49 osób zginęło, a kilkadziesiąt jest zostało rannych w wyniku strzelanin w dwóch meczetach w Christchurch w Nowej Zelandii.
W związku z atakami zatrzymano cztery osoby. Znajdują się one w areszcie. Trzech z nich to mężczyźni, a jedna jest kobietą - powiedział komisarz Mike Bush.
Dodał, że podejrzane urządzenia, które funkcjonariusze znaleźli w pojazdach napastników, zostały zabezpieczone przez wojsko. Przestrzeń powietrzna nad Christchurch pozostanie zamknięta do odwołania.

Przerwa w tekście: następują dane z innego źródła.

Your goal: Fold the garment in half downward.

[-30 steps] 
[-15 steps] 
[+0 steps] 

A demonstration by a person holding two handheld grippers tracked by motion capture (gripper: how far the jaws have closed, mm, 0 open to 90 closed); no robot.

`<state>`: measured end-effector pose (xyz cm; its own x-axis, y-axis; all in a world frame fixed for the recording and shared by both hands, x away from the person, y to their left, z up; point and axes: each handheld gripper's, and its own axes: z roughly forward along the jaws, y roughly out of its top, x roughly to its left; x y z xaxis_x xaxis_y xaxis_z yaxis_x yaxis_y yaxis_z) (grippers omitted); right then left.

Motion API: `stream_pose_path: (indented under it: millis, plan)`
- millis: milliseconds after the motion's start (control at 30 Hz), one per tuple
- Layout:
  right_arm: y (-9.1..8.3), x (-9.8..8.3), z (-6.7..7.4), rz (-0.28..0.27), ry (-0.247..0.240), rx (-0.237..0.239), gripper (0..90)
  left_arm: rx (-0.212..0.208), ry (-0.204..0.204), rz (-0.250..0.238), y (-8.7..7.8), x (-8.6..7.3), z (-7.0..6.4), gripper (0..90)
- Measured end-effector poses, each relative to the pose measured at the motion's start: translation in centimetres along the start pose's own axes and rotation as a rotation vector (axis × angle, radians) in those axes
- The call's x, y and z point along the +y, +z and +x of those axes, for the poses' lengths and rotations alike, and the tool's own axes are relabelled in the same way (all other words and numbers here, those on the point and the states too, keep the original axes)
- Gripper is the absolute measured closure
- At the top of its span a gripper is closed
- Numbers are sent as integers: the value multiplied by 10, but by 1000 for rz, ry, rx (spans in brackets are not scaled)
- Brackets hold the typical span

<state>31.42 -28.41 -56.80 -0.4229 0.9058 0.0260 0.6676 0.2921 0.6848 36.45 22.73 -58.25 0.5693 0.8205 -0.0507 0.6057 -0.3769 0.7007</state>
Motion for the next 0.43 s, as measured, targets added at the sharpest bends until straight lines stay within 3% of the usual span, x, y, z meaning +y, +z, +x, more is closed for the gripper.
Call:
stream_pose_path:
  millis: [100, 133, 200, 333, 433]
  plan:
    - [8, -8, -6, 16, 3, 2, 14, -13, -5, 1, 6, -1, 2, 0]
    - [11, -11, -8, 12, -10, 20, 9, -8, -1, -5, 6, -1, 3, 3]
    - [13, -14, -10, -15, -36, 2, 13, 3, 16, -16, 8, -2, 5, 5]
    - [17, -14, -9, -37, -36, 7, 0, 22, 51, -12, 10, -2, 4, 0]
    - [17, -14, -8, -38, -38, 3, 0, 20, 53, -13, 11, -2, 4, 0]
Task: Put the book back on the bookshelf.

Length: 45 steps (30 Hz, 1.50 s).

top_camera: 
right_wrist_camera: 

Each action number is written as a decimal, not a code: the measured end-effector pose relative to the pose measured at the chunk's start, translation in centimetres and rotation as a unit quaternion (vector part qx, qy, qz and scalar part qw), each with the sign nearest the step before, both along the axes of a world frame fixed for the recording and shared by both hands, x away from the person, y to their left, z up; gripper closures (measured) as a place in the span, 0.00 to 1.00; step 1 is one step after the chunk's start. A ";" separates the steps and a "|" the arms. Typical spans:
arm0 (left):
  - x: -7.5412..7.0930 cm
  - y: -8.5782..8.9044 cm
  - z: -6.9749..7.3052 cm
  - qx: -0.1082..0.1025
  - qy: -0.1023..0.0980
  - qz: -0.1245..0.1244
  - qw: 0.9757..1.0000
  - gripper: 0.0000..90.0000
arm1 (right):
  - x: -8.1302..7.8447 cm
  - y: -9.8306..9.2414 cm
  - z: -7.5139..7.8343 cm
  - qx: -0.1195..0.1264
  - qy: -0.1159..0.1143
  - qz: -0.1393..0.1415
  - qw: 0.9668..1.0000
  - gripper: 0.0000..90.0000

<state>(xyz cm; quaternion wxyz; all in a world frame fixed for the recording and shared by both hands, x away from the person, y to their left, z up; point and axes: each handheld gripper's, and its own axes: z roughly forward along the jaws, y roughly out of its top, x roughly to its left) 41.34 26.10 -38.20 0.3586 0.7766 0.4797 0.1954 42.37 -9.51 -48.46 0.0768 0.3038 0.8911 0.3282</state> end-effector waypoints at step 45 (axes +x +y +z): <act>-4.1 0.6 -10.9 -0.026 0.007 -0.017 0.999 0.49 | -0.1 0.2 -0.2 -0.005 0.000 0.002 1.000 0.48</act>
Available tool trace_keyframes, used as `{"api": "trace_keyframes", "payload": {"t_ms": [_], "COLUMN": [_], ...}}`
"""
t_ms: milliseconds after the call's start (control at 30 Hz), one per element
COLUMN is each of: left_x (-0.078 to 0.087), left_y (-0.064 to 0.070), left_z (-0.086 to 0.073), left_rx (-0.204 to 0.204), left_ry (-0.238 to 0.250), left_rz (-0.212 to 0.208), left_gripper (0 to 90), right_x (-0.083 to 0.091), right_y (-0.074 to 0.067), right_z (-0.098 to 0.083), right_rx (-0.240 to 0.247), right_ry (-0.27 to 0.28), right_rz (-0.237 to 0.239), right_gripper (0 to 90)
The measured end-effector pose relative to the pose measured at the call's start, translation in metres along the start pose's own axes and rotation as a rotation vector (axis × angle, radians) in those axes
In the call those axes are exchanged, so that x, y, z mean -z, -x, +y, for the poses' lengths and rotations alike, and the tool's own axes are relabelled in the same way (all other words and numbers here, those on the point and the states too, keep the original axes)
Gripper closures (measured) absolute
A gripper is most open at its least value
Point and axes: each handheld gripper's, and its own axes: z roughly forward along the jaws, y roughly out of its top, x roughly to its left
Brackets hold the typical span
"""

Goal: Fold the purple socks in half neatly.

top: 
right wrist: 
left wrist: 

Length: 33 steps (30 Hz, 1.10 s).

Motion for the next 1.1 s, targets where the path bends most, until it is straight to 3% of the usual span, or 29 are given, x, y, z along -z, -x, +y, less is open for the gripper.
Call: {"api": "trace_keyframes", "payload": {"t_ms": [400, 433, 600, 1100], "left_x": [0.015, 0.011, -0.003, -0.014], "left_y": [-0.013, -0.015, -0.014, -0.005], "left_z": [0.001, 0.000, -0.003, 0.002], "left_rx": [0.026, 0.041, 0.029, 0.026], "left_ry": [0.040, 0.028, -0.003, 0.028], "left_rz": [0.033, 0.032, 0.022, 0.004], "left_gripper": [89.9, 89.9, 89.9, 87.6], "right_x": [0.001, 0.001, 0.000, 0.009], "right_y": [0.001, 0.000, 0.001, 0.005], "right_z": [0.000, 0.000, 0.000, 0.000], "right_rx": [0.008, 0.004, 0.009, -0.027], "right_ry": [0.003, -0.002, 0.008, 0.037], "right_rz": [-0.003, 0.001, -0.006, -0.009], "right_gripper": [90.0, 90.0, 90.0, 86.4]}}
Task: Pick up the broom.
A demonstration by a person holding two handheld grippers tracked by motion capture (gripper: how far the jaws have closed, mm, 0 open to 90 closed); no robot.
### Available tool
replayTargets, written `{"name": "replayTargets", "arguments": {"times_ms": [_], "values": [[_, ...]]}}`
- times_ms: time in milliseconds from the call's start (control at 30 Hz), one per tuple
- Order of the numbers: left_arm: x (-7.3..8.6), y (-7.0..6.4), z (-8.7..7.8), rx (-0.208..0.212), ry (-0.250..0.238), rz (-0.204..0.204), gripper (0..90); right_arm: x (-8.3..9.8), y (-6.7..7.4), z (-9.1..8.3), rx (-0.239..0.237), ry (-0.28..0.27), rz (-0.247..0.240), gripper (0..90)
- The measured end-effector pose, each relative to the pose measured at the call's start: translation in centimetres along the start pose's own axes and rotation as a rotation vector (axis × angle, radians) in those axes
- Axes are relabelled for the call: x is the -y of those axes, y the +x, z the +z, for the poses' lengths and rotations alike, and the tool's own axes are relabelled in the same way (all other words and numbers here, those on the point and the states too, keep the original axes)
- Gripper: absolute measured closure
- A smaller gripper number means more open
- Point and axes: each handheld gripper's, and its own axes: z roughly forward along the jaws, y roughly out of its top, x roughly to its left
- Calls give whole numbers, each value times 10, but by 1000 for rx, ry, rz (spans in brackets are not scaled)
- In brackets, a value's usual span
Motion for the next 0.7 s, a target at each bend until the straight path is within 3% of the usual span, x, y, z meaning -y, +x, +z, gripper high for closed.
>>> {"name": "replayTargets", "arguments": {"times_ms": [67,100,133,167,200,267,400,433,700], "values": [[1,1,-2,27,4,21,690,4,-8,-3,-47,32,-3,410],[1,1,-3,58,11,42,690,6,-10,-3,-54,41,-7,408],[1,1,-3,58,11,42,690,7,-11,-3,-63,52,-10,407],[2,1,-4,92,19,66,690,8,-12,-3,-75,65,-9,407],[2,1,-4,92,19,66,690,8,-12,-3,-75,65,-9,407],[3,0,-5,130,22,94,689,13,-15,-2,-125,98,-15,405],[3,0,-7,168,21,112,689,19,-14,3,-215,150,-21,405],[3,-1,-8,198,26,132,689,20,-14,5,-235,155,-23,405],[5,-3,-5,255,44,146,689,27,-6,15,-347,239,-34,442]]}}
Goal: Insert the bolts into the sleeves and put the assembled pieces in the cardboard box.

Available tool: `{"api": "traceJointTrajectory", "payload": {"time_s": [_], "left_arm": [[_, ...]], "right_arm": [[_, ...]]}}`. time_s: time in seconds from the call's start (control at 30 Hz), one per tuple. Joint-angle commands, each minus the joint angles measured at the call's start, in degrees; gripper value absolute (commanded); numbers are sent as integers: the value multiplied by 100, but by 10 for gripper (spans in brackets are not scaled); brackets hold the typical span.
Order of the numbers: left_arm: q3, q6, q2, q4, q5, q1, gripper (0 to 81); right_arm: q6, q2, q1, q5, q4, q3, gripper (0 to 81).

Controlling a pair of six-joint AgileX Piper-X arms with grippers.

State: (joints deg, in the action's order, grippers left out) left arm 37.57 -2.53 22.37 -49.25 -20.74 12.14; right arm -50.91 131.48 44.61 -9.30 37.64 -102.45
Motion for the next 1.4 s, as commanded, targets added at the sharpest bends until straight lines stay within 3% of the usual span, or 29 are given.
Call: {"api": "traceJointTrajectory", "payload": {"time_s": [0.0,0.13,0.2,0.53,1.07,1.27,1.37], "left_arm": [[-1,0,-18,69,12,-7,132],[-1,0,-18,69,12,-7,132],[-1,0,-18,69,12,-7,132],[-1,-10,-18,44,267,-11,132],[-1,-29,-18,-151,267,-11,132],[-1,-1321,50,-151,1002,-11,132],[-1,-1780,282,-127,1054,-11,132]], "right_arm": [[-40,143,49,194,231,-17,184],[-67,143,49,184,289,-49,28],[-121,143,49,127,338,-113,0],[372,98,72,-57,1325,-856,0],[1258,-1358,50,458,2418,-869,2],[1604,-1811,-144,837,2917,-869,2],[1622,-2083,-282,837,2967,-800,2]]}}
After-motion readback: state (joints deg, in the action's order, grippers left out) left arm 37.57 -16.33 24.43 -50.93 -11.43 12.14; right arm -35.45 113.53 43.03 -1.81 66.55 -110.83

Wciąż bowiem istnieje zagrożenie dla bezpieczeństwa publicznego.
Premier Jacinda Ardern powiedziała, że to jeden z najczarniejszych dni dla Nowej Zelandii. Według ostatniego spisu ludności z 2013 roku muzułmanie stanowią 1 procent nowozelandzkiej społeczności.
Jeden ze sprawców transmitował strzelaninę w sieci. Nagranie obiegło media społecznościowe, służby zaapelowały, by nie udostępniać tych materiałów.
Na filmie widać 28-letniego mężczyznę, strzelającego do wiernych w jednym z meczetów. Na jego broni znajdowały się napisy z nazwiskami osób, które w przeszłości dokonywały podobnych strzelanin.
Sprawca miał na sobie najprawdopodobniej kamizelkę kuloodporną i kask. Przed rozpoczęciem strzelaniny miał powiedzieć: "czas zacząć imprezę".
Wcześniej opublikował w sieci kilkudziesięciostronicowy manifest, w którym napisał o swoich inspiracjach przestępcami takimi jak m.in. Anders Breivik, który w 2011 r. zabił w Norwegii 77 osób.
Napastnik stwierdził, że "nie lubił" muzułmanów, a szczególnie tych osób, które zmieniły religie. Miał planować atak od dwóch lat, a na Christchurch zdecydować się trzy miesiące temu. Napastnik najprawdopodobniej pochodzi z Australii.